Documents filed in court reveal that Rift Valley Water Works Development Agency wrote to Heritage Insurance in October this year demanding it should be paid the Sh4.3 billion, which it had loaned to the broke firm to commence the multi-billion project.
Although CMC in its case filed before Justice Margaret Muigai insists that the agency has jumped the gun on their agreement on repaying the loan, the water body replied that it must get back its money as the Italian firm had not honoured its contractual agreement.
In the documents exclusively seen by The Standard
, CMC says the project is 30 per cent complete and had been commended by Parliament for ‘a commendable mobilisation work.’ It also denied that it had breached the terms set in the contract.
“The time for repayment has not yet arisen because the amount of paid invoices has not reached 30 per cent of the total amount (Sh28 billion). As such, no repayment is due. In accordance with the terms of the contract and particularly sub-clause 14.2, on receipt of the advanced payment, CMC carried out tangible physical mobilisation activities at the site. A copy of expenses used for mobilif the works against the monies received will be available in due course,” CMC says in its court documents.
On the other hand, Rift Valley Water claims CMC abandoned the project in September last year and filed an insolvency case in Italy, and subsequently urged a Kenyan Court to adopt the proceedings filed before the Italian courts.
CMC in insolvency papers before Kenyan court claims it ran its affairs in the country until September last year when Rift Valley Water failed to pay Sh335 million, forcing it to suspend operations on the site.

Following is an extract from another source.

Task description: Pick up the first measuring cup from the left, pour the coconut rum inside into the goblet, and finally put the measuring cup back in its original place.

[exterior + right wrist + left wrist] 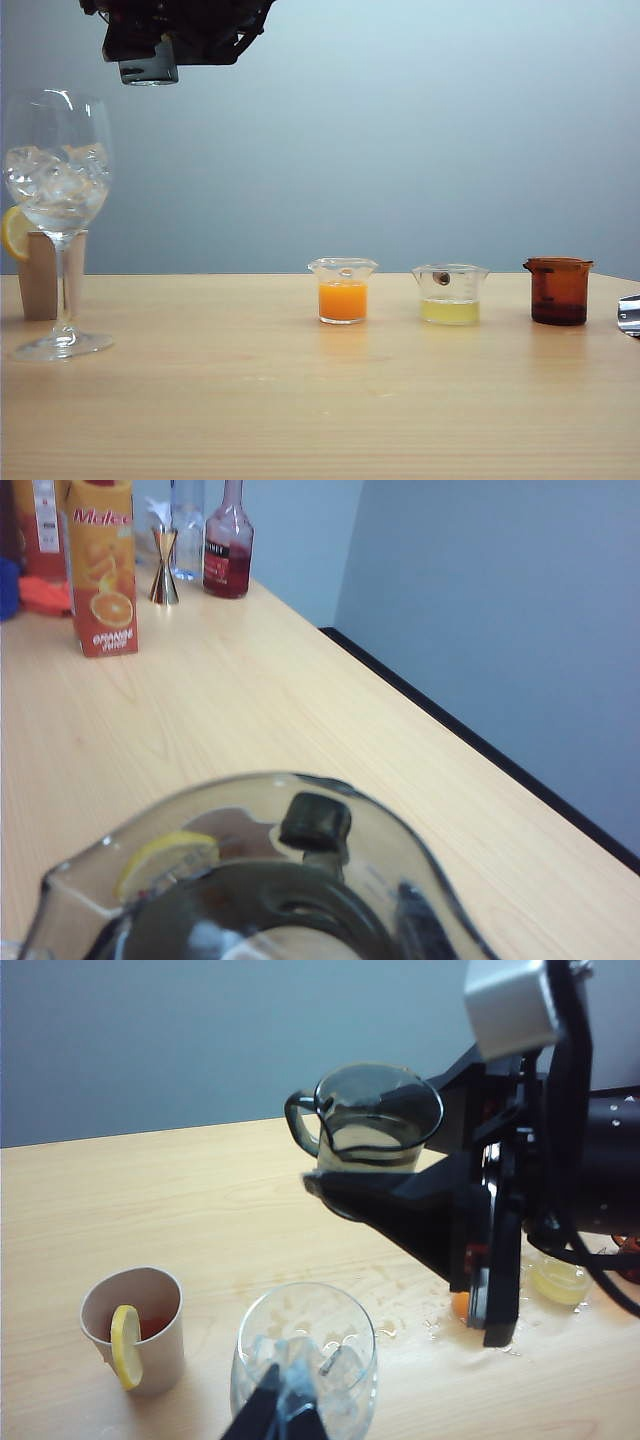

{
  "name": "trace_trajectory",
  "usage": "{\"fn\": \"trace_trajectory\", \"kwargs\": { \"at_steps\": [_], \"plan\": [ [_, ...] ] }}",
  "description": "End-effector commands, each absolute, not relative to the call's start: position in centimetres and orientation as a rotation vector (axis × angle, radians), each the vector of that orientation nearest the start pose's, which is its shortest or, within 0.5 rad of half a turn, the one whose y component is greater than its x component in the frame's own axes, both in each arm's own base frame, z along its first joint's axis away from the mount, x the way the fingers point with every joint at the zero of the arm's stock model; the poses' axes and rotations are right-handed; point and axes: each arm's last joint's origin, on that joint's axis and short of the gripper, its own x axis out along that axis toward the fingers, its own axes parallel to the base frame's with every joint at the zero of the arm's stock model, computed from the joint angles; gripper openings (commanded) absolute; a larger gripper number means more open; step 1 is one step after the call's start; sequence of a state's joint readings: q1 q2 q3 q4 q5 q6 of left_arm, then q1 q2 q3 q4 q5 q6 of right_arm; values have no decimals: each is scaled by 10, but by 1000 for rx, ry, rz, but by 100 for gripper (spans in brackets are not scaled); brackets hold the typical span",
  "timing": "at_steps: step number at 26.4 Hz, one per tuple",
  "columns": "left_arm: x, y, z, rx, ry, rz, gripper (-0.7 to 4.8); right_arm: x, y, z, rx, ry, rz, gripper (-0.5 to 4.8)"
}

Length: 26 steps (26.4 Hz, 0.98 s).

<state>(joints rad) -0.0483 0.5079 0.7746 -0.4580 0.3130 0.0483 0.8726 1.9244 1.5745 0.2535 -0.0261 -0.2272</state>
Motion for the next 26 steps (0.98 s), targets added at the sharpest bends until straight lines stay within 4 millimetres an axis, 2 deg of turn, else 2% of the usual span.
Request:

“Indeed, the fact that the company has filed for voluntary administration in in Italy is a testament to the fact that the company’s business remains financially viable owing to the projects currently on it portfolio internationally including the very least Itare Dam in Kenya,” the papers filed in April this year read in part.
In the insolvency case, CMC wants the High Court to determine what coordination is warranted with the court in Ravenna and any other order that will assist in the process of business rescue. It also urges the court to provide a uniform framework to facilitate the restructuring process just like the one filed before the Italian court and limit the number of cases filed against it by firms or individuals it owes money.
According to Rift Valley Water, CMC’s actions have exposed it to massive losses.
“The first defendant (Rift Valley Water) has been suffering losses from non-performance of the contract between the plaintiff and the first defendant and also losses from claims by third parties, creditors, sub-contractors, suppliers not paid by the plaintiff,” the agency’s reply reads.
Rift Valley Water claims its items on the abandoned site have been attached by third parties to recoup debts that CMC had not paid. “Granting the orders sought would defeat the interest of the public as it means the first defendant and the Kenyan people would be exposed to huge losses that are unjustified and are without any basis in law,” it continues.
It argues that contract guarantee is separate from the underlying contract on the project and can be enforced despite there being a dispute between parties. Rift Valley Water had advanced CMC a Sh4.3 billion loan, which would not attract interest.